‘Govt Has No Business In This Business’: Anil Agarwal Urges Privatisation Of Mining Companies To Cut $400 Billion Import Bill
‘Govt Has No Business In This Business’: Anil Agarwal Urges Privatisation Of Mining Companies To Cut $400 Billion Import BillVedanta Chairman Anil Agarwal (Sanjeev Verma/Hindustan Times via Getty Images)

Anil Agarwal, the founder and chairman of Vedanta Resources, has urged the government to privatise five mining companies, including Hindustan Zinc, which will help India potentially save part of the $400 billion that it spends annually on imports, Press Trust of India has reported.

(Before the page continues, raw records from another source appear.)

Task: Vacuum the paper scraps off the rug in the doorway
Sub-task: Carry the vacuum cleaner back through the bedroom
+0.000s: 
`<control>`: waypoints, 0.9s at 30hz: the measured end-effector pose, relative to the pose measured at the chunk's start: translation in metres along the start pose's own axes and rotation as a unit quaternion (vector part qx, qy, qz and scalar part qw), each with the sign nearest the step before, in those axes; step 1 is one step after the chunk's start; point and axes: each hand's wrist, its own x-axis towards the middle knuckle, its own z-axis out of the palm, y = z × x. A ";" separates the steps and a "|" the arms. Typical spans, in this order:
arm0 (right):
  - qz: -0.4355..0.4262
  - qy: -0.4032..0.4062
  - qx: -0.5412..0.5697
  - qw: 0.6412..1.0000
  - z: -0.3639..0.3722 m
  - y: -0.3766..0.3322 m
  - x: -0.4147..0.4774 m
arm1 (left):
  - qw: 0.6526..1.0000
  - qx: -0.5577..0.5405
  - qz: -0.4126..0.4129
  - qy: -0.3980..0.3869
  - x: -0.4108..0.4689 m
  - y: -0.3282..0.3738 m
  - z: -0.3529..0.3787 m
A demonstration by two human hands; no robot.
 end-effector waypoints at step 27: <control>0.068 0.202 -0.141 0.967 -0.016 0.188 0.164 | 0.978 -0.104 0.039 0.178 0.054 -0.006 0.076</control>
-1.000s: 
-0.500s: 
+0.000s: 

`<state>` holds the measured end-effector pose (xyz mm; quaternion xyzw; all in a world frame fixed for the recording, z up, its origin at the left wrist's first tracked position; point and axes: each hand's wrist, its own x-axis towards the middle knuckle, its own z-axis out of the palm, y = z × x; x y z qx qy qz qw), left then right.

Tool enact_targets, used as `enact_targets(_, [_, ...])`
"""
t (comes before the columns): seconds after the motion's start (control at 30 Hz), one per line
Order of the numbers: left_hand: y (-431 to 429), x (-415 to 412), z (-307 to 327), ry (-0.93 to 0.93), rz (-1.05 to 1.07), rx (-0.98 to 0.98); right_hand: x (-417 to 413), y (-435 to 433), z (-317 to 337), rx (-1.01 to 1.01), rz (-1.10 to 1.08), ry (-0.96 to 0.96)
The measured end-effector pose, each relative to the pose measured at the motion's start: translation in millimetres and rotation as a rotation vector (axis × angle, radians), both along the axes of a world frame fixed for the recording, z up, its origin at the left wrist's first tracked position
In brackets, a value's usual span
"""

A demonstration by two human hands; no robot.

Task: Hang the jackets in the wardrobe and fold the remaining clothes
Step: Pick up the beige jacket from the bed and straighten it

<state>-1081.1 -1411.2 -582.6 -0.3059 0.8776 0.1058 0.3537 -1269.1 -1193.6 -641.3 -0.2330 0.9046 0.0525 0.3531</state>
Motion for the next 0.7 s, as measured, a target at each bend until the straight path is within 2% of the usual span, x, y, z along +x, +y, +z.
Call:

The billionaire metals tycoon, was among the three industrialists invited for a pre-Budget meeting with Prime Minister Narendra Modi last Saturday (22 June) to review the macroeconomic situation of the country and to deliberate upon economic policy road map for boosting growth and employment generation.

Over 40 economists and sectoral experts. attended the meeting organised by NITI Aayog, on the theme "Economic Policy - The Road Ahead".

Anil Agarwal also said that the government has no business to be in the mining business. According to him, privatisation of mining firms, without any accompanying job cut, can help boost the economy by bringing in efficiency and raising domestic output.

"I was honoured to be part of the interaction organised by NITI Aayog on Saturday (22 June) and in my humble submission I told the Prime Minister that the government has no business to be in the business. It should divest its stake in at least five PSUs such as Hindustan Zinc, Hindustan Copper, Kolar Gold, Uranium Corporation, Shipping Corporation of India and NMDC," Agarwal told PTI in an interview.

"When we bought the majority stake in Hindustan Zinc Ltd, it had 5,000 employees. Today it has 25,000 employees," he said.

Vedanta had acquired 64.9 per cent government stake in Hindustan Zinc Ltd (HZL) during 2002-2003. As of now, the government holds 29.5 per cent stake in HZL, which Agarwal-led company wants to buy.

Mining in 200 blocks should be approved immediately and big blocks of coal, bauxite, copper and iron ore should be auctioned, he said, adding there should be no production cap such as ones existing in Goa and Karnataka on iron ore, Agarwal added.

Increased mining can add $500 billion to the economy and create two crore jobs, he emphasised.

Existing oil block contracts should be extended on the same terms and no retrospective tax should be imposed. Also, all forest and environment clearances should come in 60 days and corporate tax should be reduced to 20 per cent from current 30 per cent, Agarwal said.

Natural resources and electronics hold massive potential to create jobs, he said, adding India should focus on sustainable exploitation of underground resources.

Agarwal also warned that India's import bill of $400 billion may soon rise to $1 trillion if the government does not increase the output of oil and gas, minerals and metals such as gold.

He also suggested bringing down the government stake in state-owned companies and banks to 50 per cent and making them board-run just like British Airways and GE.

"All PSUs and PSBs can perform three times better if autonomy is given to them," he said.

"PSUs have huge potential and immense talent pool. But the executives are afraid to take decisions because of fear of inquiries. They should be empowered to take decisions."

The other two corporate honchos invited to the interaction were Tata Group Chairman N Chandrasekaran, who gave recommendations on manufacturing and services sectors, and ITC Chairman Sanjiv Puri, who spoke on value addition in the economy.